▶ **PROBLEM STATEMENT**: Reproduce the whole listing exactly and let no picture into the copy.

▶ **GIVEN DATA**:
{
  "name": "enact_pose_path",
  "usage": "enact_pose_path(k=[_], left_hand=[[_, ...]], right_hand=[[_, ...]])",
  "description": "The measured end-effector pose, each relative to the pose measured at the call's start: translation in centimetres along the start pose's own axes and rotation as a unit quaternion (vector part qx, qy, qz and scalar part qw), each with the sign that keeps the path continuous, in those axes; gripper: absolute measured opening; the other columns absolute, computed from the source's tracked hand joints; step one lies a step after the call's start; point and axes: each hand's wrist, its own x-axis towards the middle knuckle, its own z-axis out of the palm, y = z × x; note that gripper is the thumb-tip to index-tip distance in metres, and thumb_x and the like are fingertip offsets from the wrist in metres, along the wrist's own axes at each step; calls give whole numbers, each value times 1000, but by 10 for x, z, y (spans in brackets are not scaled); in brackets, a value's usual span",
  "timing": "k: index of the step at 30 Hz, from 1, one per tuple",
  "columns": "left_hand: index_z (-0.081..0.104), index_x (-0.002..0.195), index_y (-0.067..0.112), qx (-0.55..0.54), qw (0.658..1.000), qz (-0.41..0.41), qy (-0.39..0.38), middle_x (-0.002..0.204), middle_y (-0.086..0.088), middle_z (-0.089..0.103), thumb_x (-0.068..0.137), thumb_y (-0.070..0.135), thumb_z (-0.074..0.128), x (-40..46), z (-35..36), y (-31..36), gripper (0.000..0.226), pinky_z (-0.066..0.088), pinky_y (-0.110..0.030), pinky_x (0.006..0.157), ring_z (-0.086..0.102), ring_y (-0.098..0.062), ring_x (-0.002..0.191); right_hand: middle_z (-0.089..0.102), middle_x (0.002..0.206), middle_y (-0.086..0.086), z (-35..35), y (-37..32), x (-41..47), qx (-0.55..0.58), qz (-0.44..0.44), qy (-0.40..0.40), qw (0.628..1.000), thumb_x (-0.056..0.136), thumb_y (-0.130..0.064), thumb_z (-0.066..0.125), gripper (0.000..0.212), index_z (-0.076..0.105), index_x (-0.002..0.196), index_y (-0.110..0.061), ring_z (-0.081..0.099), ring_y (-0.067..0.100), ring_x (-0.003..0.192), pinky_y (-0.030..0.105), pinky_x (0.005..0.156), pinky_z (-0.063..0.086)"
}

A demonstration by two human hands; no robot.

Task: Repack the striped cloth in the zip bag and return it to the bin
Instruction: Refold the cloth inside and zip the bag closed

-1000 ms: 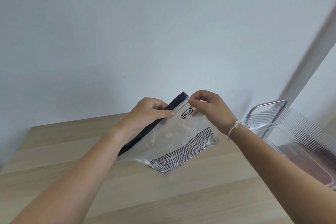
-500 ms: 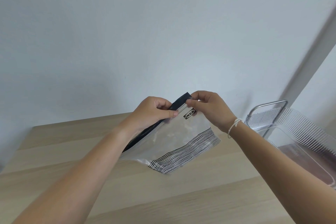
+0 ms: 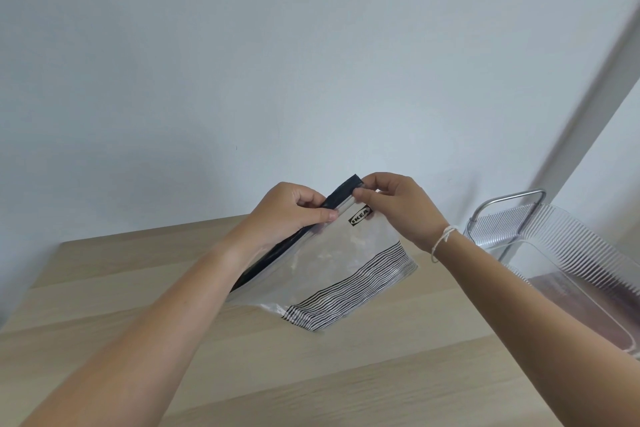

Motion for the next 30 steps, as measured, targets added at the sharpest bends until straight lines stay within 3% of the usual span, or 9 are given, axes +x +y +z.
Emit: enact_pose_path(k=[4, 18, 23, 26, 30], left_hand=[[67, 65, 8, 4, 1000, 0, 5, 58, -2, 64, 75, 25, 73, 2, 0, -3, 20, 42, -25, 64, 53, -12, 57], [62, 55, 18, 3, 1000, 1, 2, 52, 2, 64, 73, 21, 74, 6, 3, -3, 22, 43, -24, 64, 55, -12, 55], [59, 63, 1, 20, 999, 24, 15, 47, 6, 60, 75, 21, 72, 5, 6, -4, 27, 36, -15, 52, 46, -10, 51], [56, 56, 11, 24, 999, 34, 7, 44, 8, 55, 78, 19, 70, 3, 8, -4, 26, 32, -17, 50, 40, -13, 51], [64, 61, 21, 3, 1000, 7, -23, 49, 5, 59, 78, 23, 71, 3, 5, -2, 19, 36, -25, 60, 46, -17, 56]], right_hand=[[61, 69, -4, 0, -1, 0, 1, 4, -5, 1000, 83, -17, 63, 8, 64, 78, -10, 53, -2, 44, 5, 54, 42], [55, 61, -5, 1, -16, -11, -54, 6, 11, 998, 88, -13, 56, 13, 62, 84, -3, 44, -5, 31, 3, 41, 33], [57, 68, 6, 3, -18, -11, -79, 0, 12, 997, 89, -13, 55, 12, 59, 80, -6, 45, -6, 35, 3, 42, 33], [56, 73, 12, 5, -15, -11, -89, 1, 21, 996, 89, -14, 55, 16, 61, 82, -1, 45, -6, 38, 3, 42, 33], [55, 63, 2, 4, -13, -10, -82, 4, 26, 996, 87, -16, 58, 15, 63, 83, -3, 45, -6, 35, 3, 40, 32]])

▶ **SOLUTION**:
{
  "name": "enact_pose_path",
  "usage": "enact_pose_path(k=[_], left_hand=[[_, ...]], right_hand=[[_, ...]])",
  "description": "The measured end-effector pose, each relative to the pose measured at the call's start: translation in centimetres along the start pose's own axes and rotation as a unit quaternion (vector part qx, qy, qz and scalar part qw), each with the sign that keeps the path continuous, in those axes; gripper: absolute measured opening; the other columns absolute, computed from the source's tracked hand joints; step one lies a step after the call's start; point and axes: each hand's wrist, its own x-axis towards the middle knuckle, its own z-axis out of the palm, y = z × x; note that gripper is the thumb-tip to index-tip distance in metres, and thumb_x and the like are fingertip offsets from the wrist in metres, along the wrist's own axes at each step; calls give whole numbers, each value times 1000, but by 10 for x, z, y (spans in brackets are not scaled); in brackets, a value's usual span",
  "timing": "k: index of the step at 30 Hz, from 1, one per tuple",
  "columns": "left_hand: index_z (-0.081..0.104), index_x (-0.002..0.195), index_y (-0.067..0.112), qx (-0.55..0.54), qw (0.658..1.000), qz (-0.41..0.41), qy (-0.39..0.38), middle_x (-0.002..0.204), middle_y (-0.086..0.088), middle_z (-0.089..0.103), thumb_x (-0.068..0.137), thumb_y (-0.070..0.135), thumb_z (-0.074..0.128), x (-40..46), z (-35..36), y (-31..36), gripper (0.000..0.226), pinky_z (-0.066..0.088), pinky_y (-0.110..0.030), pinky_x (0.006..0.157), ring_z (-0.086..0.102), ring_y (-0.098..0.062), ring_x (-0.002..0.191); right_hand: middle_z (-0.089..0.102), middle_x (0.002..0.206), middle_y (-0.086..0.086), z (-35..35), y (-37..32), x (-41..47), qx (-0.55..0.58), qz (-0.44..0.44), qy (-0.40..0.40), qw (0.628..1.000), thumb_x (-0.056..0.136), thumb_y (-0.130..0.064), thumb_z (-0.066..0.125), gripper (0.000..0.212), index_z (-0.076..0.105), index_x (-0.002..0.196), index_y (-0.110..0.061), ring_z (-0.081..0.099), ring_y (-0.067..0.100), ring_x (-0.003..0.192), pinky_y (-0.030..0.105), pinky_x (0.005..0.156), pinky_z (-0.063..0.086)"
}

A demonstration by two human hands; no robot.

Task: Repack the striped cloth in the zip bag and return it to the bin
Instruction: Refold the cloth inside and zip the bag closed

-1000 ms: 
-500 ms: 
+0 ms: 

Motion for the next 30 steps, as measured, targets added at the sharpest bends until straight lines stay within 3% of the usual span, or 9 are given, axes +x +y +z.
Emit: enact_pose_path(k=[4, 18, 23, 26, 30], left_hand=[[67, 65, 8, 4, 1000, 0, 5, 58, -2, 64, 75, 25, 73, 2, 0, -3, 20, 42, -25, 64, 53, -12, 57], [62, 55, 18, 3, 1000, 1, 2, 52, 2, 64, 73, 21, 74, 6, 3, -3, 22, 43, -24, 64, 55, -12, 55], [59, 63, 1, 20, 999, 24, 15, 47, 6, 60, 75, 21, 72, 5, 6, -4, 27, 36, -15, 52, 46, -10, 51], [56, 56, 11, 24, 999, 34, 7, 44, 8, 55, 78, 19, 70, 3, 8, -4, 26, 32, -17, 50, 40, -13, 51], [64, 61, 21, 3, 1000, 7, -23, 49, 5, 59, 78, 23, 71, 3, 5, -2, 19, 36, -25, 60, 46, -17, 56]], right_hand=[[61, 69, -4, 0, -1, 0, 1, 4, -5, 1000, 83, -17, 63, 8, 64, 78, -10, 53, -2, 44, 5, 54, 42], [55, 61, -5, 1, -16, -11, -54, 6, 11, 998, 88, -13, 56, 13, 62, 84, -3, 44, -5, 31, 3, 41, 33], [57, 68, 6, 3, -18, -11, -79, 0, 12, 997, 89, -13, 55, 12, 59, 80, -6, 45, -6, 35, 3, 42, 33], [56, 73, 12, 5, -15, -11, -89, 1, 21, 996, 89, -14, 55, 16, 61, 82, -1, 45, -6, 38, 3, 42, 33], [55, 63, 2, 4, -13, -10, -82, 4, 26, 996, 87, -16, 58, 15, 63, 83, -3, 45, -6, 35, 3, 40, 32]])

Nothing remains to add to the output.